Finance

How to Refinance Your Mortgage for Better Terms

As one of the common debts today, mortgage loans are the choice of many whose dream is to own a real estate property. It is a huge milestone. But this is a huge sum of money, and it may take ages to complete with repayments, especially with a smaller income. An online personal loan can help when you need funds quickly, but it is not the best option.

Ever heard of mortgage refinancing? You can think of refinancing if the home loan isn’t helping in your current financial situation. Luckily, mortgage refinancing shouldn’t be challenging. The process is quite simple as it is the same way of acquiring a mortgage. This approach can be your savior when finances are tight. It can help pay your bills. We have compiled tips to finance a mortgage in this guide.

Take a look.

The meaning of mortgage refinance

 

Mortgage refinance is obtaining a new loan to replace an existing one, either from the same lender or a different one. Loan refinancing helps to repay the old loan in full for account closure.

After availing of the new loan, you will be given new terms you will follow until you pay it back in full. Interestingly, you can also refinance this other new loan if you want. The refinancing process is like a cycle if you opt to refinance one loan after the loan and the steps are quite similar to that of securing a mortgage loan. However, many claim it is faster and uncomplicated.

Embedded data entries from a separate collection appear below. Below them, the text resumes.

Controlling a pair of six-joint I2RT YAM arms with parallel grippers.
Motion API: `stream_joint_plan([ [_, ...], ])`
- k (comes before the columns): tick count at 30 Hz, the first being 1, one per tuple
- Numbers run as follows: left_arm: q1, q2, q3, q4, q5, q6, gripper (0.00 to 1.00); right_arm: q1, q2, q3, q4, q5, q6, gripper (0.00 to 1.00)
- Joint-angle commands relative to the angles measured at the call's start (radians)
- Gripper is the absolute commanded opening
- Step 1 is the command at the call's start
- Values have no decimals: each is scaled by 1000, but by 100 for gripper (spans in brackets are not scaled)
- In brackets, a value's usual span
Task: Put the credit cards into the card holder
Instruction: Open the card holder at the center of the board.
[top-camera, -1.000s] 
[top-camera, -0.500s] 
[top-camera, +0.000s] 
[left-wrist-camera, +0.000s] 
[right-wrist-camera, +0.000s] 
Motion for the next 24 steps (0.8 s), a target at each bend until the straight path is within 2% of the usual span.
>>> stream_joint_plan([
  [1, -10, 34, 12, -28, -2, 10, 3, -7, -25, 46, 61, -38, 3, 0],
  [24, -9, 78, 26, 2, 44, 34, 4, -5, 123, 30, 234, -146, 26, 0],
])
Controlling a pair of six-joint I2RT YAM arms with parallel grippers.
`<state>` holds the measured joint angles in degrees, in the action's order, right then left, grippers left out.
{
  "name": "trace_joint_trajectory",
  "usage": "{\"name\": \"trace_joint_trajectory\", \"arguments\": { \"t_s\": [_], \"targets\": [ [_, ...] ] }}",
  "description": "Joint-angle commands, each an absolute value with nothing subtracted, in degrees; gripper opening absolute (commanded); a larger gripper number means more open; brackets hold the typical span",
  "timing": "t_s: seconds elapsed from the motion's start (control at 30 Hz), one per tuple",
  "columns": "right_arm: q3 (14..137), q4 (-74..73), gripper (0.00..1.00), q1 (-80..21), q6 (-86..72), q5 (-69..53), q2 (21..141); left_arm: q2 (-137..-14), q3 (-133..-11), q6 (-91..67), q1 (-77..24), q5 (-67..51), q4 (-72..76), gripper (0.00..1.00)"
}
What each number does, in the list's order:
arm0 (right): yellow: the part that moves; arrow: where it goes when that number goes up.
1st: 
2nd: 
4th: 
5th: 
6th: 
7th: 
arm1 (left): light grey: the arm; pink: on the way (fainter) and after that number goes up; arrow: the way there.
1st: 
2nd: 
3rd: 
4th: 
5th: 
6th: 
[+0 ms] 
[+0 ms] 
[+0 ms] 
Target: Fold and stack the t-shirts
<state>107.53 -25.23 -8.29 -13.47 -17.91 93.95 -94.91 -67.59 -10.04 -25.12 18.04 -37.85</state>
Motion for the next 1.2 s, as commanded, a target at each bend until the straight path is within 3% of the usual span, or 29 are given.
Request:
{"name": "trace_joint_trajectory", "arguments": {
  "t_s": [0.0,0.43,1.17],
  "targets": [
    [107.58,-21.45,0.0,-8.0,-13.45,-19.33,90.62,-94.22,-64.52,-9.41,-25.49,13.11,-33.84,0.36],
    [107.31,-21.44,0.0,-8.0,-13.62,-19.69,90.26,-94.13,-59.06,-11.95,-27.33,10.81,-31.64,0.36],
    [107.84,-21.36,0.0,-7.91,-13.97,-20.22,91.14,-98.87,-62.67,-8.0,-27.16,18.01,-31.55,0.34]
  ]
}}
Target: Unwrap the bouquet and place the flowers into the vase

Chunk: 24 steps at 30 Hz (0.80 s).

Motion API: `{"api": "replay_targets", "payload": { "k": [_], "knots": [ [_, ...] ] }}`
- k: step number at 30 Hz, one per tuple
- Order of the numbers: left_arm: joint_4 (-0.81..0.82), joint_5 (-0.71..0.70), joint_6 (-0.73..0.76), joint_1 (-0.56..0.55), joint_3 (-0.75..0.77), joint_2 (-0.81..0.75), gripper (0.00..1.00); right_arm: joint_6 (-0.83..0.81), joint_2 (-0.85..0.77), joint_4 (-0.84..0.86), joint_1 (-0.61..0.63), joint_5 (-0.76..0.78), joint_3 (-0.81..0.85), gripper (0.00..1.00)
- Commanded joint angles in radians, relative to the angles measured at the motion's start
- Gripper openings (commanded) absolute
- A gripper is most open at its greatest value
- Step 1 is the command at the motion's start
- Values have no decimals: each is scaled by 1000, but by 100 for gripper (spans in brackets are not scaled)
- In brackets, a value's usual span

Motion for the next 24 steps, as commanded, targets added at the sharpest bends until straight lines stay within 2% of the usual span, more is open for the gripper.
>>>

The steps are basically the same. You need to verify credit history, income, current debt, etc. Once approved, a lender gives you specific terms of the loan and the repayment options you can choose from.

A refinance loan isn’t instantaneous as the case of instant personal loan. The process could take days, a month, or even more. The period depends on your property, your financial situation, and the loans involved. Therefore, planning your timeline properly is advised.

Before choosing a lender, shop around to see the kinds of rates and terms other lenders offer. The original lender might not always be the best option.

Tips to Refinance a Mortgage

 

If you are not using the same lender you used to get the old mortgage, the refinancing procedure may vary, though slightly. It’s basically the same steps with little differences if you are using different lenders. In general, these are the steps to start the mortgage refinancing process;

Understand the goal of refinancing

 

Know the main aim you decided to take the refinancing route. This is not an emergency loan to cater for unexpected costs. Think about what you want to achieve. Maybe you want to reduce the current high rate, change the terms of the loan, or just switch to a fixed-rate loan from the variable loan you were having earlier. Perhaps you are thinking of cashing out equity built up from the current property.

Understanding particularly what you will gain through refinancing will help you know the most suitable loan for your needs.

Assess your situation

 

You need to consider various qualifications required to avail the refinancing home loan. The lender will check your credit history & score. Moreover, the payment history and your income will also be considered.

Basically, the equity of that home and the current value is also assessed. This will help the lender know if they can give you a new loan or not. Therefore, before going any further to apply for the loan, remember to factor in these aspects. Review each factor to know where you are and determine if you will be eligible.

A good credit history, a higher income, and lots of equity in the home increased the new approval chances. Conversely, if the score is lower since you received the first home loan, you may not be easily approved for the loan.

Determine if the tenure will change

 

Refinancing can either increase or decrease the repayment period. Let’s say you’ve paid for 10 years the old mortgage loan which had a tenure of 20 years. Now, you want to refinance into another loan with the same tenure of 20 years. You’ll be paying the loan for a total of 30 years. Refinancing the loan into ten years cuts back the total payback period to 20 years.

Look for the best lender

 

Don’t just stick to your current lender. Cast your net wide to find other options. The mortgage interest rates are variable and you can easily get a good deal with lower rates. All you need to do is compare multiple lenders, about 3 offering loans at good terms, and apply through the personal loan app. You can also get a letter for your mortgage pre approval from many lenders and then compare what they offer. In fact, pre-qualifications will enable you to see the amount you may be allowed to borrow. Opt for a lender that suits you.

Know the time it’ll take to recover

 

Knowing the time, it’ll take you to recover that refinancing cost is also important. Otherwise termed as the breakeven point, understanding how fast you can recover is helpful. Normally, the closing costs are origination fees, which range between 2 to 6 percent of your new loan. These costs are usually paid upfront before getting the funds.

To know the time, it’ll take for one to recover the costs of refinancing, divide the total costs by the amount you will save every month. The number you get is the money it will take to recover the costs.